Re: SQL Count(*) returns incorrect count

Posted by soroka21 <so...@gmail.com>.

Hi Val

Thank you for response

you can find maven project here:

https://github.com/Soroka21/ign-loader-spark <http://>  

This app actually loads any parquet file into cache (let me know if you need
one)

I've tried to run on 1.2 mil records wit the same symptoms - looks like my
app is working with portion of cache instead of whole cache. May be
something is wrong with the way I'm putting data into cache.

You can see converter from Spark Row to Ignite BinaryObject in
RowToIgniteBinaryObjectConverter.java 
Which in term is consumed in my SparkLoader.load()

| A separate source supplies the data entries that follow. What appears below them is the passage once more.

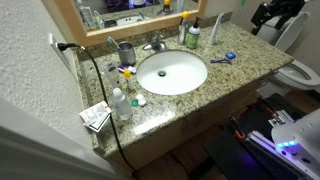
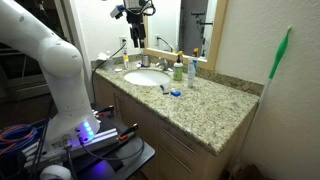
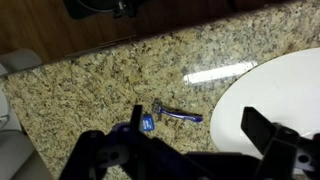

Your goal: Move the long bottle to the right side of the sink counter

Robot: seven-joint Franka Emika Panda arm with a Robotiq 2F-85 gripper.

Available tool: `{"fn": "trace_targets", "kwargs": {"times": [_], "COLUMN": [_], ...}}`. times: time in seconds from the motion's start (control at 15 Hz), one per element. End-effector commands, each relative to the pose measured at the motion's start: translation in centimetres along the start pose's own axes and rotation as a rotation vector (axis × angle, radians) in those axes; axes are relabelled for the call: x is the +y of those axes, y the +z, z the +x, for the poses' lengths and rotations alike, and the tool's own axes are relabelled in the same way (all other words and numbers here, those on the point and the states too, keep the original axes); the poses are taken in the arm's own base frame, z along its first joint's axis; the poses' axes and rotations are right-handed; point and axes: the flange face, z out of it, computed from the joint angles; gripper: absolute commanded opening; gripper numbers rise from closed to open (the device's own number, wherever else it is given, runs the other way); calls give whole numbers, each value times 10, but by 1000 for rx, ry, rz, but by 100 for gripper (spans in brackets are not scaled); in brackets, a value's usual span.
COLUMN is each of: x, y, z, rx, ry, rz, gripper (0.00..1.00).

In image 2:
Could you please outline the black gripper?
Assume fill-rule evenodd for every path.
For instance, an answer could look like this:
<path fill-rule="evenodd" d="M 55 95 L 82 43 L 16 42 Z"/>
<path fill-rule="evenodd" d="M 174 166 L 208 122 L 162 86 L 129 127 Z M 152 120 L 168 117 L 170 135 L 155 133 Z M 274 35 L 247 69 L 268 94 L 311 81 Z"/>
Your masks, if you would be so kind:
<path fill-rule="evenodd" d="M 142 24 L 144 16 L 152 16 L 156 12 L 153 0 L 124 0 L 124 5 L 127 21 L 133 27 Z M 138 48 L 140 45 L 140 48 L 145 48 L 146 35 L 144 26 L 139 26 L 138 31 L 136 28 L 130 28 L 130 33 L 134 47 Z"/>

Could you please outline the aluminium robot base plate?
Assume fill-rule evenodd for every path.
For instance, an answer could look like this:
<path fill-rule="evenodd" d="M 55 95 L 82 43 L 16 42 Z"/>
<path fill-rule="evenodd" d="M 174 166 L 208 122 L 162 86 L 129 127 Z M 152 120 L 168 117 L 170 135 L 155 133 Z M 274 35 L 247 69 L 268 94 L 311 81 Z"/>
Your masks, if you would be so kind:
<path fill-rule="evenodd" d="M 98 133 L 92 136 L 91 132 L 87 133 L 87 137 L 78 133 L 76 138 L 72 141 L 71 157 L 77 158 L 86 153 L 85 149 L 95 151 L 103 147 L 113 145 L 118 142 L 118 132 L 116 128 Z M 36 150 L 39 147 L 39 142 L 35 142 L 22 150 L 26 158 L 24 167 L 29 169 L 35 160 Z M 40 154 L 39 167 L 47 166 L 50 163 L 58 163 L 67 160 L 67 152 L 64 149 L 63 142 L 59 142 L 52 153 L 48 150 L 43 150 Z"/>

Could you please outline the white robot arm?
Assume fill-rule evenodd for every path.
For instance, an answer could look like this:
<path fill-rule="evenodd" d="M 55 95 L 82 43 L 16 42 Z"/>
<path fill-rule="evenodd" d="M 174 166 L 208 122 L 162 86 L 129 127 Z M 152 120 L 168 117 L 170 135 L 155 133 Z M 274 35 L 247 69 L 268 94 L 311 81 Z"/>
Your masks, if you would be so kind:
<path fill-rule="evenodd" d="M 52 148 L 65 135 L 73 143 L 90 141 L 100 125 L 93 115 L 79 50 L 60 38 L 15 0 L 0 0 L 0 42 L 35 59 L 58 113 L 50 120 L 44 145 Z"/>

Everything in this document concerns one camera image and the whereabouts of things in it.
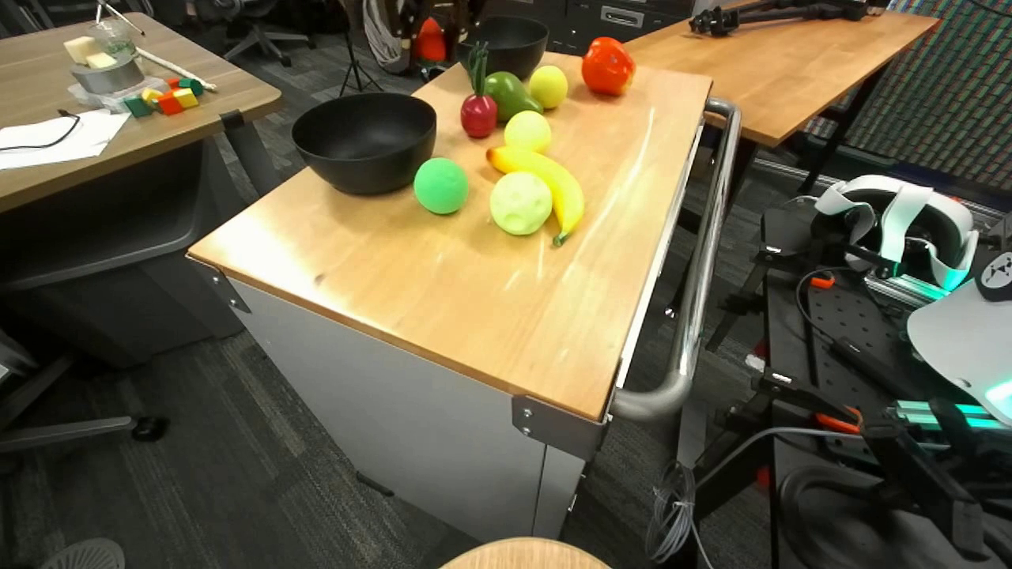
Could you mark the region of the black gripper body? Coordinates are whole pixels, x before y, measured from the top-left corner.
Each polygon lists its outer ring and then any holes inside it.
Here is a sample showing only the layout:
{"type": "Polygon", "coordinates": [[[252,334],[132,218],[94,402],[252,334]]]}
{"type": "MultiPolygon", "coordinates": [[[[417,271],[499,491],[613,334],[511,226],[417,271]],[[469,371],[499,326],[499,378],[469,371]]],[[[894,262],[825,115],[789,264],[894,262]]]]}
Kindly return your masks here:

Sorry for not very clean code - it was done as a part of early R&D POC in my
project.

My ignite environment is based on Ignite 2.2.0 version running on 5 nodes.
1GB memory each instance.
Config is almost unchanged - you can find it in conf directory.







--
Sent from: http://apache-ignite-users.70518.x6.nabble.com/

Re: SQL Count(*) returns incorrect count

Posted by vkulichenko <va...@gmail.com>.

Alexey,

Something is wrong, but I don't see any obvious mistakes in your code. Is it
possible to provide a test as a standalone GitHub project so that I can run
it and reproduce the problem?

Is it reproduced on smaller data sets? Or if load not through Spark, but
just doing regular put/putAll operations or via IgniteDataStreamer?

-Val



--
Sent from: http://apache-ignite-users.70518.x6.nabble.com/